## ASSIGNMENT
Output only the lines of the entries that follow, starting at the one with "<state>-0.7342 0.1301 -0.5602" and running down to the one with "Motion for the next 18", both included and unchanged.

## GIVEN ENTRIES

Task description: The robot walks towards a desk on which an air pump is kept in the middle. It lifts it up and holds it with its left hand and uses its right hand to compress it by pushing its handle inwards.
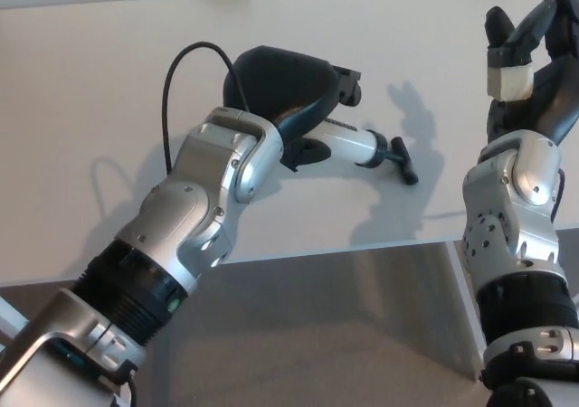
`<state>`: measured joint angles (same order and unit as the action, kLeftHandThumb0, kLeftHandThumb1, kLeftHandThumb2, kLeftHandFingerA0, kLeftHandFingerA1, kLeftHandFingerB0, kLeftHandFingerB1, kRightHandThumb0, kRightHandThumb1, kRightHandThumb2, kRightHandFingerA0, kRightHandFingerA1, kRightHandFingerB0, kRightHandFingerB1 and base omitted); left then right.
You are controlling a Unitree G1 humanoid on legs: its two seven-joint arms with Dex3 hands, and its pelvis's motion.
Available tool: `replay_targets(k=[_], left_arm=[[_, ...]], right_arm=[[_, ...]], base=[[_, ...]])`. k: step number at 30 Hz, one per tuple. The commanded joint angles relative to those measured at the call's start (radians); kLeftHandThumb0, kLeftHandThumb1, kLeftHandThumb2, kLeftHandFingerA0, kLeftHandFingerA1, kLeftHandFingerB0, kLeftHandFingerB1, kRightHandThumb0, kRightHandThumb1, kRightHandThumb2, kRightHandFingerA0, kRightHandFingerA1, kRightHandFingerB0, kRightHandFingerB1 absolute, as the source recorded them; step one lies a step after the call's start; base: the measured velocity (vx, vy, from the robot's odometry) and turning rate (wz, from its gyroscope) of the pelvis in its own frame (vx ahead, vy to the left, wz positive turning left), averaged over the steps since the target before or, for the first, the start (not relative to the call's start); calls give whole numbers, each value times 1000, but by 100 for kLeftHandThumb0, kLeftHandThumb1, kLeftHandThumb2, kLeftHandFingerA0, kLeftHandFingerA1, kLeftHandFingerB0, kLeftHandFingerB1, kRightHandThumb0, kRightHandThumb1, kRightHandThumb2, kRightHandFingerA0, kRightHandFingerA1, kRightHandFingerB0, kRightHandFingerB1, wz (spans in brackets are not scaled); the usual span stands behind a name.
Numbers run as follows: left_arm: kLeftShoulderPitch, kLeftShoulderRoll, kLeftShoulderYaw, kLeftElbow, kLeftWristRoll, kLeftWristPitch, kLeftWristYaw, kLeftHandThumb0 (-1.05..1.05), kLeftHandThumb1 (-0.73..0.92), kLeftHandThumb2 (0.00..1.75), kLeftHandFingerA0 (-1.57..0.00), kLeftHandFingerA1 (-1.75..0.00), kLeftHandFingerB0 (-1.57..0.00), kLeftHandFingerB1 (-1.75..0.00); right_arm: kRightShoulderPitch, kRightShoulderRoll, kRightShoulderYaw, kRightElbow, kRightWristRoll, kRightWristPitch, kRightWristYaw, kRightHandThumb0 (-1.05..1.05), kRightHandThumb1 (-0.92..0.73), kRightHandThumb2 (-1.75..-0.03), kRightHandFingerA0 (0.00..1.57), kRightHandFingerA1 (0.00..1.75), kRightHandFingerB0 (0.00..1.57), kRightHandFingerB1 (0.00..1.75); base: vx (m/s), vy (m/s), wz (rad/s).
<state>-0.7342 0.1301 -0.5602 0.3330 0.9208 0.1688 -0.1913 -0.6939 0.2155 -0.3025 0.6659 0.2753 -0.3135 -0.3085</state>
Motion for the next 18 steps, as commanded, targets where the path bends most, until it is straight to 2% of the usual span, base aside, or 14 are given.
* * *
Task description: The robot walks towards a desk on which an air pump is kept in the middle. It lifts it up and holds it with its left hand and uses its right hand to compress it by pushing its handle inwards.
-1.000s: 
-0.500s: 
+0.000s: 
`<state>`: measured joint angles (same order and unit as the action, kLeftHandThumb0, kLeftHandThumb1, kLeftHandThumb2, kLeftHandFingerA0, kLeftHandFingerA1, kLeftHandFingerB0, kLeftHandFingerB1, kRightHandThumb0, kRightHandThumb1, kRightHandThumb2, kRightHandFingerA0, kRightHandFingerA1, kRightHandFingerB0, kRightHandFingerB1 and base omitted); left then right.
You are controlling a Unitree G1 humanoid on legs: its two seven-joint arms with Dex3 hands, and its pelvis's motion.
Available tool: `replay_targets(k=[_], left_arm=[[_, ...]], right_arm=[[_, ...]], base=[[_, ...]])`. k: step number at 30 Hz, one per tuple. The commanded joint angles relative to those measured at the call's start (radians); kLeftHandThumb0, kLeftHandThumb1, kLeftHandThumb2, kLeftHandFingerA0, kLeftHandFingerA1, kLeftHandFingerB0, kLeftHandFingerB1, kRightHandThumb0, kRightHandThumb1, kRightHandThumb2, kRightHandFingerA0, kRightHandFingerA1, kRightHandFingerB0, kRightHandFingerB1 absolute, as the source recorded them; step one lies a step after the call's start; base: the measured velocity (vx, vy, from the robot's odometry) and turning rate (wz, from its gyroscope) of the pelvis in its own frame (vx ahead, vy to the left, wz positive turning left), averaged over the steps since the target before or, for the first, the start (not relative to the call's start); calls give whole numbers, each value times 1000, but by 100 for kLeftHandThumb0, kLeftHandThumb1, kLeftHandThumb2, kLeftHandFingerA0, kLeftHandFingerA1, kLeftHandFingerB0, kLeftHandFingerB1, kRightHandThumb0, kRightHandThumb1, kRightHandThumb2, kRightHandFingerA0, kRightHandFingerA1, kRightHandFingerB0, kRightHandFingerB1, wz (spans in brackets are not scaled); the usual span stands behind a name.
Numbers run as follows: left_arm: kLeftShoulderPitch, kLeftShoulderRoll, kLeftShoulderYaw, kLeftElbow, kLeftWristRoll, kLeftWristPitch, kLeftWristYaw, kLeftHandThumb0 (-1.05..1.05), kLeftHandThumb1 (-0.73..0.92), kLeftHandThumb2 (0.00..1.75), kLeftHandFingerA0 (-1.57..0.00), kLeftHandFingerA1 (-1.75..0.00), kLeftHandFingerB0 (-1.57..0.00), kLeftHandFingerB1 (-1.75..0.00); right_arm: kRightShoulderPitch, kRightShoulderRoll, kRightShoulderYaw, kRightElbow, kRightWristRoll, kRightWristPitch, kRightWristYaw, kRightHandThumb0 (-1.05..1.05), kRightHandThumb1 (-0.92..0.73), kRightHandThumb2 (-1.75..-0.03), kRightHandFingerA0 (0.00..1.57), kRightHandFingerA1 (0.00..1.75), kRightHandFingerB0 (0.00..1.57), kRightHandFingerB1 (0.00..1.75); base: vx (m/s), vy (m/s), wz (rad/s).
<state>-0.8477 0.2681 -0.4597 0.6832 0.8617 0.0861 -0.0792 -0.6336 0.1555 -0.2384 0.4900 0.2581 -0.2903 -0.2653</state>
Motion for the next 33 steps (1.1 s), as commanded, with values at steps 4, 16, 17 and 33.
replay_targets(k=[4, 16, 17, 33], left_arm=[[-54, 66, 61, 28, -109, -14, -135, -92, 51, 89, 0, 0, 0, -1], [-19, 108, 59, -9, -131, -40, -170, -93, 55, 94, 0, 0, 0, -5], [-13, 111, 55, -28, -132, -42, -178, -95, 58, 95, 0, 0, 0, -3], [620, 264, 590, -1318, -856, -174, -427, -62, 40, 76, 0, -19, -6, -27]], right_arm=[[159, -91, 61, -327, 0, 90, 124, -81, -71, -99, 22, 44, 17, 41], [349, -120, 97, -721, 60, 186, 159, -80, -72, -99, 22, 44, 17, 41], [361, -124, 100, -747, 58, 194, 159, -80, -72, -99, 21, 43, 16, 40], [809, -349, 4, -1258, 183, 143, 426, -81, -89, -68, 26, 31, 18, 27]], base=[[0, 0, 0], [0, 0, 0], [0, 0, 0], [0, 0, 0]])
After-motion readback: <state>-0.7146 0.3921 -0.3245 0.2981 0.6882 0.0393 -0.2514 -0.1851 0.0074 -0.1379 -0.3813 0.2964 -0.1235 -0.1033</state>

## ANSWER BELOW
<state>-0.7342 0.1301 -0.5602 0.3330 0.9208 0.1688 -0.1913 -0.6939 0.2155 -0.3025 0.6659 0.2753 -0.3135 -0.3085</state>
Motion for the next 18 steps, as commanded, targets where the path bends most, until it is straight to 2% of the usual span, base aside, or 14 are given.

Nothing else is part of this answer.